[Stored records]
━━━━━━━━
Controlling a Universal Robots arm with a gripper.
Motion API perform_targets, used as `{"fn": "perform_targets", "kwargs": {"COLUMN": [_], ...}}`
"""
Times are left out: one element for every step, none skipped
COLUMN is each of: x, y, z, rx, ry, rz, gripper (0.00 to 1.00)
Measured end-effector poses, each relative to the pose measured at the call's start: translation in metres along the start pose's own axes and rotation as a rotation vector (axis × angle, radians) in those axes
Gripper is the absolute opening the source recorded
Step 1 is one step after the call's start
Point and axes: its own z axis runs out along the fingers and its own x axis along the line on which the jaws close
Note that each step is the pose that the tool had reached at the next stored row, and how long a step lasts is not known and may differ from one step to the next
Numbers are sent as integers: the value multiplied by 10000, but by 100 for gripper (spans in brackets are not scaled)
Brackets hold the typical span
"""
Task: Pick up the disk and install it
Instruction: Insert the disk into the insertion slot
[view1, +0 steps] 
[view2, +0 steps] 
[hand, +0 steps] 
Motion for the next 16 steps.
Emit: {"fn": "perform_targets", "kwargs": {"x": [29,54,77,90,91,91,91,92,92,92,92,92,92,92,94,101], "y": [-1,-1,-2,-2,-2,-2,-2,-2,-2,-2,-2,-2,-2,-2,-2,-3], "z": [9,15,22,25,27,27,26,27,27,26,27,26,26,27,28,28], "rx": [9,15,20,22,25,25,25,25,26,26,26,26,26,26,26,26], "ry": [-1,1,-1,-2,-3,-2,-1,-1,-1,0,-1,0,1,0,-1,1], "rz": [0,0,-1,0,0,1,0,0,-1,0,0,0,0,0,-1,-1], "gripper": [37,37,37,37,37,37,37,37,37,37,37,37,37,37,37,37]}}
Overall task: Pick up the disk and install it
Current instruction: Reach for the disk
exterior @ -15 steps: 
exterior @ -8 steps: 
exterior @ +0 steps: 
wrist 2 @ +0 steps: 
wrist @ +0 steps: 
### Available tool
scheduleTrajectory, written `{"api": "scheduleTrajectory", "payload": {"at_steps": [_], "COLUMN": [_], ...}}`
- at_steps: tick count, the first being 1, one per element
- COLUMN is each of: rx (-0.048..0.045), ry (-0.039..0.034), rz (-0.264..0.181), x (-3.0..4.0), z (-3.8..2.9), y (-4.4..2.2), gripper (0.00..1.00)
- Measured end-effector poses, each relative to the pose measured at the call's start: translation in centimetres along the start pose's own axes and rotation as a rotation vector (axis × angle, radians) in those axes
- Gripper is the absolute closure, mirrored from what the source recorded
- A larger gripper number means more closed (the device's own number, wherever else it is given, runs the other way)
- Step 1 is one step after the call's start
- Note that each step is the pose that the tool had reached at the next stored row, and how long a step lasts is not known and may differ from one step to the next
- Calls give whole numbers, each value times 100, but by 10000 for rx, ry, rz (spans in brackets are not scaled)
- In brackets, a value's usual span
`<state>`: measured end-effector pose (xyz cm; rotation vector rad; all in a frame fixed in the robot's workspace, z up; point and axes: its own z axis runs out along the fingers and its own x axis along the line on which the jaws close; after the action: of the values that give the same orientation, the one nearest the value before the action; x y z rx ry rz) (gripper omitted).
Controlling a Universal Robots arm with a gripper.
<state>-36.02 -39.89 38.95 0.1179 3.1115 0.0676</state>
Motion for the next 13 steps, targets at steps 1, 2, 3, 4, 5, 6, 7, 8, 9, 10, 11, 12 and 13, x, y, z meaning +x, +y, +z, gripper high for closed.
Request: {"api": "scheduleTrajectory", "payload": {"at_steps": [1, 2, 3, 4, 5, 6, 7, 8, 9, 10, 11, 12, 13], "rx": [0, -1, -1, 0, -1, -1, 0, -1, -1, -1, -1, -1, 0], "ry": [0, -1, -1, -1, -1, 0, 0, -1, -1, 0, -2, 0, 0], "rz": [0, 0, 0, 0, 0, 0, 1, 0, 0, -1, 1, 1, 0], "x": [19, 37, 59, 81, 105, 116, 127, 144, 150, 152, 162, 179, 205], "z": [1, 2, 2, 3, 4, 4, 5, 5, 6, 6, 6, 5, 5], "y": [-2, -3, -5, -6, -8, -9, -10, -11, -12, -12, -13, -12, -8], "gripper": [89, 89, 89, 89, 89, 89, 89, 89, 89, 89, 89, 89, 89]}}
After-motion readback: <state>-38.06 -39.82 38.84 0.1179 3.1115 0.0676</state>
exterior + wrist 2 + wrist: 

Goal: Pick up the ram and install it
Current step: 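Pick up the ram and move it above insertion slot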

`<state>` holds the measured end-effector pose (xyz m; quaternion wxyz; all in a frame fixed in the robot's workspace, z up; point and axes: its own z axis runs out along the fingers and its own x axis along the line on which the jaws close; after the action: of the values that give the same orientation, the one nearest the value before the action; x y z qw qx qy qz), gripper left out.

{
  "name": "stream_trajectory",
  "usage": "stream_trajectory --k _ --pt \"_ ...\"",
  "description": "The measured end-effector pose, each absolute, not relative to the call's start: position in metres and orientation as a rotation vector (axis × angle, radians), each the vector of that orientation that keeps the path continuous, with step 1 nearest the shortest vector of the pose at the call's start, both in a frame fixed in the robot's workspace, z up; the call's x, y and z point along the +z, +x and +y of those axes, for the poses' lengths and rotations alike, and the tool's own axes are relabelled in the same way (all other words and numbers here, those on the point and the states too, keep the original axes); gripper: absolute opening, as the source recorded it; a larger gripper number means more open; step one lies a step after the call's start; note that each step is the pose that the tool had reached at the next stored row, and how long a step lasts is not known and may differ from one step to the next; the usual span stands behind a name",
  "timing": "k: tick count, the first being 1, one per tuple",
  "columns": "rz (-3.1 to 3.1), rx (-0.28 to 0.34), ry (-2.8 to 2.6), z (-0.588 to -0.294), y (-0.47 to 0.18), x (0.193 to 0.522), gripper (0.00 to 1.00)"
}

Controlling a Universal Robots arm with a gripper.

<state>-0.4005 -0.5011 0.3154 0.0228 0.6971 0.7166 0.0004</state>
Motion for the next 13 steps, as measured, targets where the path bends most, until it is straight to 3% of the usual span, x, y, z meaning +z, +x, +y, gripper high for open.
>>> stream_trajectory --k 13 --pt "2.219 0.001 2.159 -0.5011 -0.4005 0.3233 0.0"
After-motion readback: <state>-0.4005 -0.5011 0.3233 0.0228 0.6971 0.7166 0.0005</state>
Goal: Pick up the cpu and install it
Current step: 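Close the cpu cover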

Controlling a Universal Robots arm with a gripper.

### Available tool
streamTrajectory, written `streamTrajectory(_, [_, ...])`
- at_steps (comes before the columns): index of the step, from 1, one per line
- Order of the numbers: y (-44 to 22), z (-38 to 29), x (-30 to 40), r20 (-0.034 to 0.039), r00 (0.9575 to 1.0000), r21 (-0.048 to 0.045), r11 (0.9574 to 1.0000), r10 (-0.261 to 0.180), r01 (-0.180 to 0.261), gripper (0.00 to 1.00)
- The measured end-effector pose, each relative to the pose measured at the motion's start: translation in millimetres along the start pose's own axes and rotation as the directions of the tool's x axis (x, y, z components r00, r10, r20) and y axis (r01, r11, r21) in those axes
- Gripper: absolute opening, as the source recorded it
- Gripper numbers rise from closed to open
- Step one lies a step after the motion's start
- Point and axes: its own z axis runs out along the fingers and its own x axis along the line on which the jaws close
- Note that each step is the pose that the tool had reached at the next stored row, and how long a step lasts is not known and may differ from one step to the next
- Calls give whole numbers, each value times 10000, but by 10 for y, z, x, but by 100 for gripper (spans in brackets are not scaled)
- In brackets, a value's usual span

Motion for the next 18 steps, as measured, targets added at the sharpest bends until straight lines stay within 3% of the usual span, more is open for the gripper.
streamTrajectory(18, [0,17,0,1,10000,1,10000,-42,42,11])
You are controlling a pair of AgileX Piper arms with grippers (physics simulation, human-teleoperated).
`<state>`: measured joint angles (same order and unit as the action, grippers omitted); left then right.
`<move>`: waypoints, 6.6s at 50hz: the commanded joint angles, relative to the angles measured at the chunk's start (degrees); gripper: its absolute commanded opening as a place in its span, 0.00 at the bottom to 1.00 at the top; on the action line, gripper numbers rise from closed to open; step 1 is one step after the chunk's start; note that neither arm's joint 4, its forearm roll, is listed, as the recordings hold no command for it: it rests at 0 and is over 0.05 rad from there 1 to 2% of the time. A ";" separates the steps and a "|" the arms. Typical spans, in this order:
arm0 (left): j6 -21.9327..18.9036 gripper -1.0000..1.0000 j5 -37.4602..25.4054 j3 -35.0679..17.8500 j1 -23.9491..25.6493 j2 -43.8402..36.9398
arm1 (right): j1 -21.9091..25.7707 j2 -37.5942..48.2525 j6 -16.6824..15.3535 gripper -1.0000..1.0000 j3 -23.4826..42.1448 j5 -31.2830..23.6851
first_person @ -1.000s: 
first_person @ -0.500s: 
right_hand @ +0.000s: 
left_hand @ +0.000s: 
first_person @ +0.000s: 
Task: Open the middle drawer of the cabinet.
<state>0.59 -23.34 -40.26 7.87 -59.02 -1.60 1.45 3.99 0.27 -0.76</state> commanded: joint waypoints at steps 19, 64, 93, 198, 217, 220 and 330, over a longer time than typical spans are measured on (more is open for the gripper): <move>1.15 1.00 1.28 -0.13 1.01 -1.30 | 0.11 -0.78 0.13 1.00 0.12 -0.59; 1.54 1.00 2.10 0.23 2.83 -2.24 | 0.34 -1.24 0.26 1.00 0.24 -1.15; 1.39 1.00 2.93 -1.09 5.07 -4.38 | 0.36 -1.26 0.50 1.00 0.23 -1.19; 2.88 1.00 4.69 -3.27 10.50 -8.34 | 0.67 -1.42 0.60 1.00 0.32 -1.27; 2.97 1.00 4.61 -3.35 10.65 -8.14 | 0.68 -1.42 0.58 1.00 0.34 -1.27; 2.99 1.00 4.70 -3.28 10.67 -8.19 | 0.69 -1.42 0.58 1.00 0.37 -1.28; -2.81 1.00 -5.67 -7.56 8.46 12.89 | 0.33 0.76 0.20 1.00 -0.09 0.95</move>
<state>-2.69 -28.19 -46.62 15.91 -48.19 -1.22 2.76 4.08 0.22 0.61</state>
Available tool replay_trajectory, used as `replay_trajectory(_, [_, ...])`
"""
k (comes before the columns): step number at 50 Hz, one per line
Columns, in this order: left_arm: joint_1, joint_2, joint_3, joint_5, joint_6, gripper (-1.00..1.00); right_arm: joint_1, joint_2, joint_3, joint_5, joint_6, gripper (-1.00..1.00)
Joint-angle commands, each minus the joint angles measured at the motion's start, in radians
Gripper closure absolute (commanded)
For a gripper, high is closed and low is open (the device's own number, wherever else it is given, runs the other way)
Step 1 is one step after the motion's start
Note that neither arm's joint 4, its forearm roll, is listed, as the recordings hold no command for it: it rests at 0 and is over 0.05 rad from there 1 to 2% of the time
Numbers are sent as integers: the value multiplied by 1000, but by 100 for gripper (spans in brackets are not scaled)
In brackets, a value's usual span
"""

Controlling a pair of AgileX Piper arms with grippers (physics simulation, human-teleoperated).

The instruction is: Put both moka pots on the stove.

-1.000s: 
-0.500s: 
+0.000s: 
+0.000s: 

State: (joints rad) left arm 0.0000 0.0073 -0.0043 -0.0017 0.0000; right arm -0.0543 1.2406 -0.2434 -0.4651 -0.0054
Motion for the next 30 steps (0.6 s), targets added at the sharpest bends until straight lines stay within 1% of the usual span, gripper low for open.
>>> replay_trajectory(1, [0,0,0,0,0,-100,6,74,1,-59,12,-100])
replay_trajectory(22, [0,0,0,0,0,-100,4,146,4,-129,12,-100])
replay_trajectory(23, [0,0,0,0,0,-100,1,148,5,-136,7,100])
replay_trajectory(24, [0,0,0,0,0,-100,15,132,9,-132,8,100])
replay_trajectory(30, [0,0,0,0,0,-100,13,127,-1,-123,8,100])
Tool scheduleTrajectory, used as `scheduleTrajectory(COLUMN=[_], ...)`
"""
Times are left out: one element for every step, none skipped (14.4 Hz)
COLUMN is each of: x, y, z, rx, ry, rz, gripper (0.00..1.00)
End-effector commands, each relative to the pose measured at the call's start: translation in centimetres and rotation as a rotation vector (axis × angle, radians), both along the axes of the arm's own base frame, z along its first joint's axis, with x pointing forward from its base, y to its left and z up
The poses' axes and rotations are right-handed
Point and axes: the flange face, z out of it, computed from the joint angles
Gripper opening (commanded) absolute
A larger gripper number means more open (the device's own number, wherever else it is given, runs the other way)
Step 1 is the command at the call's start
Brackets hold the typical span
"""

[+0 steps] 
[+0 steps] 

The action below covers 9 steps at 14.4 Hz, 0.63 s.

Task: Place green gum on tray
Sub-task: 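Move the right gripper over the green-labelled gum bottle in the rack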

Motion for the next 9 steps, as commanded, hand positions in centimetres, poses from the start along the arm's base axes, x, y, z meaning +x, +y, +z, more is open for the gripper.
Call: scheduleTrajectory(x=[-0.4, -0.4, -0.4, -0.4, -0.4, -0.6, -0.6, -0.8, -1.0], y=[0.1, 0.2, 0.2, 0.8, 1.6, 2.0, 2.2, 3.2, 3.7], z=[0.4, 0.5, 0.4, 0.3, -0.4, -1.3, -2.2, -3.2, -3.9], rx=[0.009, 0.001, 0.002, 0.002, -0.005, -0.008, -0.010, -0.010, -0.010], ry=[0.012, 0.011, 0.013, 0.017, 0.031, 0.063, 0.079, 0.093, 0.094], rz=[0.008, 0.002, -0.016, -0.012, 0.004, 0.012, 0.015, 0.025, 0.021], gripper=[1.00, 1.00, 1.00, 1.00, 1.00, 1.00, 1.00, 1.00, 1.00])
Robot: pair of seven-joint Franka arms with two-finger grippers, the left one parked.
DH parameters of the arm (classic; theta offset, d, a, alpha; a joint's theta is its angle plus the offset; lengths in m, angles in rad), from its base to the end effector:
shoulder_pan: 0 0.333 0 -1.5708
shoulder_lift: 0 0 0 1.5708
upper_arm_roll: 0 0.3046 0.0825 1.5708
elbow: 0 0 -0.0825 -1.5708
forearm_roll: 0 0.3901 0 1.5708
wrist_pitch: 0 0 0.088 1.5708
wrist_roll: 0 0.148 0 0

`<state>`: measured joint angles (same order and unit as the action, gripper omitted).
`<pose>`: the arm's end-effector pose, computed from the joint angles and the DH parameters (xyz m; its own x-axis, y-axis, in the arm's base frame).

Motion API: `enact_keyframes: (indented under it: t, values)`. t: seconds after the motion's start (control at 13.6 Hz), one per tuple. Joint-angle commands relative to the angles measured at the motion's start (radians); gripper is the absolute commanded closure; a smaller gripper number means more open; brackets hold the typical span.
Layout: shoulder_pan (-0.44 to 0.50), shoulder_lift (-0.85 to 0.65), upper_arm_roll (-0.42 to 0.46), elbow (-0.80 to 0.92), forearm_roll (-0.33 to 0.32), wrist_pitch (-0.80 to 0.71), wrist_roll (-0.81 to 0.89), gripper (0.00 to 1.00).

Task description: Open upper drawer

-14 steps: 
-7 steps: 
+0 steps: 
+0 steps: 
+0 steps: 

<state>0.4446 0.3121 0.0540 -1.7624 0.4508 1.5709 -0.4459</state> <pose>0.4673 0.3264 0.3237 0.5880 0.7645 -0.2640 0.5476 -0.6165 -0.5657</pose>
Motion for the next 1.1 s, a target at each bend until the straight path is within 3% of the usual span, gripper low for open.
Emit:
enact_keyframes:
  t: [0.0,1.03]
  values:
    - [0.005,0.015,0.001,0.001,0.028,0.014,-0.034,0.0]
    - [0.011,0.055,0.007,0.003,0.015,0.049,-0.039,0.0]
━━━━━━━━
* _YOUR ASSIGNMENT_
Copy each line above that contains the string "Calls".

* _EXPECTED OUTPUT_
- Calls give whole numbers, each value times 100, but by 10000 for rx, ry, rz (spans in brackets are not scaled)
- Calls give whole numbers, each value times 10000, but by 10 for y, z, x, but by 100 for gripper (spans in brackets are not scaled)

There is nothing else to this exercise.